Nigeria’s spending on infrastructure is projected to rise 77 per cent to $40 billion by 2050, maintaining its position as Africa’s largest market and ranking 23rd globally.
The country’s investment in power is also projected to rise by 187 per cent between 2024 and 2050, from $1.1 billion to $3.2 billion, supported by expanding access to electricity, decarbonisation goals and rising demand.
These are contained in PwC’s Global Infrastructure Outlook, released on Tuesday. The report said yearly global infrastructure spending is forecast to climb from $4.4 trillion in 2024 to $6.9 trillion in 2050, driving a cumulative investment of $151.1 trillion.
The report said Asia-Pacific would remain the engine of global infrastructure activity, accounting for more than half of total investment through 2050, propelled by urbanisation, industrial expansion and rapid build-out of power and digital networks.
Africa, according to the report, will see the world’s fastest-growing infrastructure investment rate, with annual spending to increase nearly 1.8 times by 2050, reflecting demographic change and significant infrastructure gaps.
It noted that Europe and North America are entering a period of renewal as ageing transport, energy and water systems require large-scale modernisation to remain resilient and competitive.
“Annual infrastructure spending is forecast to rise 1.6 times by 2050 across the Americas and 1.4 times in Europe. The regional contrasts will shape where capital flows and delivery capability become most critical”, it noted.
Speaking on Nigeria’s infrastructure outlook, Partner and Capital Projects and Infrastructure Leader, PwC Nigeria, Chioma Obaro, said: “Africa is expected to record the fastest infrastructure investment growth globally by 2050, driven by rapid population growth, urbanisation and the need to close long standing infrastructure gaps.

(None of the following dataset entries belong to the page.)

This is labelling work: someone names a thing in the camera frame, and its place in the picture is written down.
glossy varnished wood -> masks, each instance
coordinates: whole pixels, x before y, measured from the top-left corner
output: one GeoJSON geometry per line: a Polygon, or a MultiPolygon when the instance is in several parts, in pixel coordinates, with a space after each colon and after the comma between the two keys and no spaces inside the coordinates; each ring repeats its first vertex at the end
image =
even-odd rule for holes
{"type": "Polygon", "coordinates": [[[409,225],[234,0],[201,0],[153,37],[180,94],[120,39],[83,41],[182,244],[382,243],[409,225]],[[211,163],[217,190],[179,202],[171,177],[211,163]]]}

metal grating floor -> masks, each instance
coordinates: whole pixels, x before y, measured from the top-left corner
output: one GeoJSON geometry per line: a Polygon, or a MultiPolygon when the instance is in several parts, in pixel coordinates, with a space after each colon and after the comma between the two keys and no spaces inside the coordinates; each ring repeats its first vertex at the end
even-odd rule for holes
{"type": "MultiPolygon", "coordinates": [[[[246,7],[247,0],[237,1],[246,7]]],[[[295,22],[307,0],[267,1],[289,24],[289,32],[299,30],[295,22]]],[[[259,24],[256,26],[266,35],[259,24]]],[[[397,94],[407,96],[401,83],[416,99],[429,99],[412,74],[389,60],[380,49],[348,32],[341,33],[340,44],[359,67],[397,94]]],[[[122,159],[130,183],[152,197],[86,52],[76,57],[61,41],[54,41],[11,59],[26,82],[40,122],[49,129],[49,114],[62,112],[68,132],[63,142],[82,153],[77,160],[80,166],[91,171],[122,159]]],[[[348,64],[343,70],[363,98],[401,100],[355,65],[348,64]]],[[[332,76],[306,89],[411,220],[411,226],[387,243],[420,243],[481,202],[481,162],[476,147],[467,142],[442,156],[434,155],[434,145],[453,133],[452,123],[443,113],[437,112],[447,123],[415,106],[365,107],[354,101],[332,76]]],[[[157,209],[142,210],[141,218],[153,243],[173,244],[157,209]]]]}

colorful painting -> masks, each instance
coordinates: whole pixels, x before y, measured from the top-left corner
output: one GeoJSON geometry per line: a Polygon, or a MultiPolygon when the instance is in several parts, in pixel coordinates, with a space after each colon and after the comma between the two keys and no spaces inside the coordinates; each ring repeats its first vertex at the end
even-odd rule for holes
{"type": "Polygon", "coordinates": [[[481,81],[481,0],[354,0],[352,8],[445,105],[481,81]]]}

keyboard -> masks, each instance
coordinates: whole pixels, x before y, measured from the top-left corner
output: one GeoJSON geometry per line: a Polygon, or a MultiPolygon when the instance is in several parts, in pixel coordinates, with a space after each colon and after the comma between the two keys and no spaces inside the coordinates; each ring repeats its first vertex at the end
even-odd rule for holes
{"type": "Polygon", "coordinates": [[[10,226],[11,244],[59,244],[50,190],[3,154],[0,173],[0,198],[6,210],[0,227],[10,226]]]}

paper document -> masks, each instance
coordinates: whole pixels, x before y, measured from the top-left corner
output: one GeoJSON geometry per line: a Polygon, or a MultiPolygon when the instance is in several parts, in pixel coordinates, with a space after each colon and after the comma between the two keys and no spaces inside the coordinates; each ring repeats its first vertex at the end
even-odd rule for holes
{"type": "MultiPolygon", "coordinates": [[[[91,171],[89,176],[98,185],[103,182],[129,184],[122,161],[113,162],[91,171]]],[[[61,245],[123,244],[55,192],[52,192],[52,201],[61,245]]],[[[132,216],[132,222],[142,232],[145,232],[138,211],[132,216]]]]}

“Nigeria already leads the continent’s infrastructure market, with annual spending projected to rise by 77 per cent to $40 billion by 2050, maintaining its number one position in Africa and ranking 23rd globally.”
She said this growth will be shaped by increased investment in transport connectivity, a rapid expansion of power infrastructure, and rising demand for digital and smart infrastructure to support future economic growth.
“To unlock this potential, stronger public private collaboration will be essential to deliver investment ready projects and build a more sustainable future for generations to come”, she stated.
The report said that across the period, cumulative global investment is forecast to reach $151.1 trillion, as countries modernise transport, power and industrial systems to meet the demands of AI, electrification and urbanisation.
“In real terms, the forecast suggests global infrastructure spending over the next 25 years will be double that of the past 20 years, before which comparable data is unavailable”, the report said.
PwC’s analysis is the first of its kind to offer long-term infrastructure spending forecasts to 2050 for nine sectors, 20 subsectors and 45 countries and territories, which represent 88 per cent of global economic output. It draws on the last 20 years of spending data and models future spending based on economic and policy factors.
The outlook highlights that investment in power, transport and digital infrastructure will converge to create more intelligent networks, where traditional assets operate as part of connected, digitally enabled and electrified systems.
Global Infrastructure Leader, PwC Australia, Clara Cutajar, said: “This is not a traditional construction cycle. This next generation of infrastructure will be intelligent, connected and adaptable, whether that’s roads built for autonomous vehicles and wireless charging or businesses running automated supply networks powered by clean energy and secure computers.”